The Amended List of High-Risk Areas

To provide seafarers with clear guidelines on high-risk areas, the DMW has released an amended list of Warlike Operations Area (WOA) and high-risk areas. This list, which took effect on February 16, 2023, includes Yemeni territorial waters extending up to 12 nautical miles from the border of Yemen with Saudi Arabia in the Red Sea and the border of Yemen and Oman in the Gulf of Aden. By being aware of these designated high-risk areas, seafarers can make informed decisions regarding their safety.

It is important to note that exercising the right to refuse sailing does not automatically terminate the seafarer’s employment contract.
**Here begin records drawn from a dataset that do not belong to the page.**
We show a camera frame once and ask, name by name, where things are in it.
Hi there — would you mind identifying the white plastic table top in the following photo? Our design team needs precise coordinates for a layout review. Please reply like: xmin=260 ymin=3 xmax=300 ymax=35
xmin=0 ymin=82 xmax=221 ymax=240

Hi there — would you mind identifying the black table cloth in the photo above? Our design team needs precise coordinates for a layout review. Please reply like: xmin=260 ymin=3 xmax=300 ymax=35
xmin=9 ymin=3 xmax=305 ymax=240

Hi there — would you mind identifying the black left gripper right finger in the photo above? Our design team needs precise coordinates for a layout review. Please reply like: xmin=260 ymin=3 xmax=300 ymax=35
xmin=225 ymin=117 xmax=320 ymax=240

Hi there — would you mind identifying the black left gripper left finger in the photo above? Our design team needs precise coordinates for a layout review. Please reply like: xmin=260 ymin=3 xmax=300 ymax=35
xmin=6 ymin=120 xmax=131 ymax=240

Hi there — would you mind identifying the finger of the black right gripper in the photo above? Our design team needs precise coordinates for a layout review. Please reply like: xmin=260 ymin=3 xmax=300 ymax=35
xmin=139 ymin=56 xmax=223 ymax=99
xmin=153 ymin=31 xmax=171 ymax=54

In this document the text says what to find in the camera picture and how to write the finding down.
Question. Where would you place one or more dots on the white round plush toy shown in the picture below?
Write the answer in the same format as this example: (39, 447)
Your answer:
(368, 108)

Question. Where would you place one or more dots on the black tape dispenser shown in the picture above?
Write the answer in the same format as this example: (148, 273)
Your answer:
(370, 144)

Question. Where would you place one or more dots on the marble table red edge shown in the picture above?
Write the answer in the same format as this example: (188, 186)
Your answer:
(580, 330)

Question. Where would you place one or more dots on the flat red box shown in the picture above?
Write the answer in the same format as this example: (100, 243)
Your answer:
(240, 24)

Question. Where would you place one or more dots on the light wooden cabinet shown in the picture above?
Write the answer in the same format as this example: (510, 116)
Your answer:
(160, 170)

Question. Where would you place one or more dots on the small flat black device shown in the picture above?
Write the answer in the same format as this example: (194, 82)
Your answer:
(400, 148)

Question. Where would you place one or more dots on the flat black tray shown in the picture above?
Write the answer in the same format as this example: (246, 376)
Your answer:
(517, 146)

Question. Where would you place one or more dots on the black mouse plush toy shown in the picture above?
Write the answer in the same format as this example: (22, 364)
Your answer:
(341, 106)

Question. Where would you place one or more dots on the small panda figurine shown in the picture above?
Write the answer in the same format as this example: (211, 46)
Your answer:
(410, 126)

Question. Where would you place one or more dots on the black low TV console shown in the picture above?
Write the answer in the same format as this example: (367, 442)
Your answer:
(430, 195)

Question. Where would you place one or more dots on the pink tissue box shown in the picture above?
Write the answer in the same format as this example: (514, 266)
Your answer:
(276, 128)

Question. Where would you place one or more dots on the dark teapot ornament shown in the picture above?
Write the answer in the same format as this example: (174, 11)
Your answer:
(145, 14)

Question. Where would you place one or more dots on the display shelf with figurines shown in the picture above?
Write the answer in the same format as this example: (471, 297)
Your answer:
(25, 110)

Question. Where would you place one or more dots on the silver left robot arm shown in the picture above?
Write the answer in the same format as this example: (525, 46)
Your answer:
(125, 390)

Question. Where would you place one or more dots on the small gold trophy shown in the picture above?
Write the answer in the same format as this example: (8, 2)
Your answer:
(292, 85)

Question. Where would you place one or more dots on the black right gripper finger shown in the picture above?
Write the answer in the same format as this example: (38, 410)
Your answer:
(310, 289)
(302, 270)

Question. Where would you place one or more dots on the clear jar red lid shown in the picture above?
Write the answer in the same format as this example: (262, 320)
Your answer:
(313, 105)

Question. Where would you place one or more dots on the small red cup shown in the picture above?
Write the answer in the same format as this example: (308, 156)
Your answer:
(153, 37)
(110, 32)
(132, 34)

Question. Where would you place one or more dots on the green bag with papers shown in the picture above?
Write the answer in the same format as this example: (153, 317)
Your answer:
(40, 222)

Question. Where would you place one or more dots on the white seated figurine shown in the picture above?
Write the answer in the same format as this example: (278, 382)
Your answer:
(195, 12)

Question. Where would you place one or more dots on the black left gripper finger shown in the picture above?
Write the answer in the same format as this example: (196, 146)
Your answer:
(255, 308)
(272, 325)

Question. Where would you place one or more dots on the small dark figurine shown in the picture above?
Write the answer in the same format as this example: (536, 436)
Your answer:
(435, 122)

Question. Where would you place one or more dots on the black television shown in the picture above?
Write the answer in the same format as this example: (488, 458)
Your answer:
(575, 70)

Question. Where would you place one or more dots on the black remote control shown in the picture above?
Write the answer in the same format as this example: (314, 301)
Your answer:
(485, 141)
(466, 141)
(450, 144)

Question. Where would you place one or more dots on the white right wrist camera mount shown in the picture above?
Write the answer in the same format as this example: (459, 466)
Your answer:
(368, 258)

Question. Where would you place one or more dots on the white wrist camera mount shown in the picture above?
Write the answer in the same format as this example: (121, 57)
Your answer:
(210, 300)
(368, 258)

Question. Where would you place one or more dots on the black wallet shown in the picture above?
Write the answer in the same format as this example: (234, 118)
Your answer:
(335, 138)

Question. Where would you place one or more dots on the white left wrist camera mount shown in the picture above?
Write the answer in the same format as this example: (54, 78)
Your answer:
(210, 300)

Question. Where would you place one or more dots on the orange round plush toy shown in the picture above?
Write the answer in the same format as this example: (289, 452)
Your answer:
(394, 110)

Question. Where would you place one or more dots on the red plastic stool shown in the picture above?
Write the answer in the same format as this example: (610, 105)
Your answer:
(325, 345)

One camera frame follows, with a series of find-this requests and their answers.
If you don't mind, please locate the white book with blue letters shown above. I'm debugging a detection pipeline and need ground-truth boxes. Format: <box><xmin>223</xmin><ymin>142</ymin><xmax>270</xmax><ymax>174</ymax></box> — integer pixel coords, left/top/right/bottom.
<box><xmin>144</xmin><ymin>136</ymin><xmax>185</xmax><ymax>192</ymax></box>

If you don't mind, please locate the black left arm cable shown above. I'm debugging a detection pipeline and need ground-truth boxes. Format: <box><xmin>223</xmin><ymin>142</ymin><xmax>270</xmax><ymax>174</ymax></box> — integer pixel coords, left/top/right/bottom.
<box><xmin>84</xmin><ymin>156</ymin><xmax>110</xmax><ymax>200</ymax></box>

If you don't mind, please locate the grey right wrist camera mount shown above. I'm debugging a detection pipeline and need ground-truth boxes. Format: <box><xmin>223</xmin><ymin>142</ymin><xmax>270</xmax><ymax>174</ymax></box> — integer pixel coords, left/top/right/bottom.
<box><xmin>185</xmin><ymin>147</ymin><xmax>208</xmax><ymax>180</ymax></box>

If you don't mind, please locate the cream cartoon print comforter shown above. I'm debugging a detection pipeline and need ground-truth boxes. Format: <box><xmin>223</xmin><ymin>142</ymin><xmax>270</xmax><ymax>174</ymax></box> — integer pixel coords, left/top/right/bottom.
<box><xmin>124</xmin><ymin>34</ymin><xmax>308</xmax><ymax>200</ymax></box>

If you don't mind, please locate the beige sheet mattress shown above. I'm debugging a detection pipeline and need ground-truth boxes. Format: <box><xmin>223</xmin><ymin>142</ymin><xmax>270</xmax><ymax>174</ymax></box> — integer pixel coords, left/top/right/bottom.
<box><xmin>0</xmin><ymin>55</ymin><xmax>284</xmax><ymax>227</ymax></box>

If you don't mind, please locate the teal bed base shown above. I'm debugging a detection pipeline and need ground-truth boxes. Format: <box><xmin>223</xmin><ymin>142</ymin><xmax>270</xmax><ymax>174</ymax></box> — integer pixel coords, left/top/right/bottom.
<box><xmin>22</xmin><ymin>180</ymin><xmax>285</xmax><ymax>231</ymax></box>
Seafarers who choose not to sail are still entitled to the benefits outlined in their employment contract. The government, through the DMW, is committed to assisting seafarers with redeployment and ensuring that they receive the support they need during this challenging time.

Support and Assistance for Affected Seafarers

In the case of the True Confidence missile attack, the DMW has been actively involved in supporting the affected seafarers. The two crewmen who were injured and left in a hospital in Djibouti City have been repatriated through a chartered medical evacuation flight. Upon their arrival home, they will receive an assistance package from the government, which includes financial support and psychosocial counseling to aid in their recovery.

Furthermore, the DMW is currently coordinating retrieval operations for the remains of the two Filipino crewmen who lost their lives in the attack. The vessel has been towed to safer waters to facilitate the salvaging operation. The government is committed to ensuring that the remains are respectfully returned to their families.

Promoting Seafarers’ Safety and Well-being

The recent incidents of missile attacks related to the Israel-Hamas war serve as a stark reminder of the risks that seafarers face in high-risk areas. By exercising their right to refuse sailing and being aware of designated high-risk areas, seafarers can prioritize their safety and well-being. The DMW’s efforts to educate seafarers about their rights and provide support in times of crisis are crucial in promoting a safer and more secure working environment for seafarers around the world.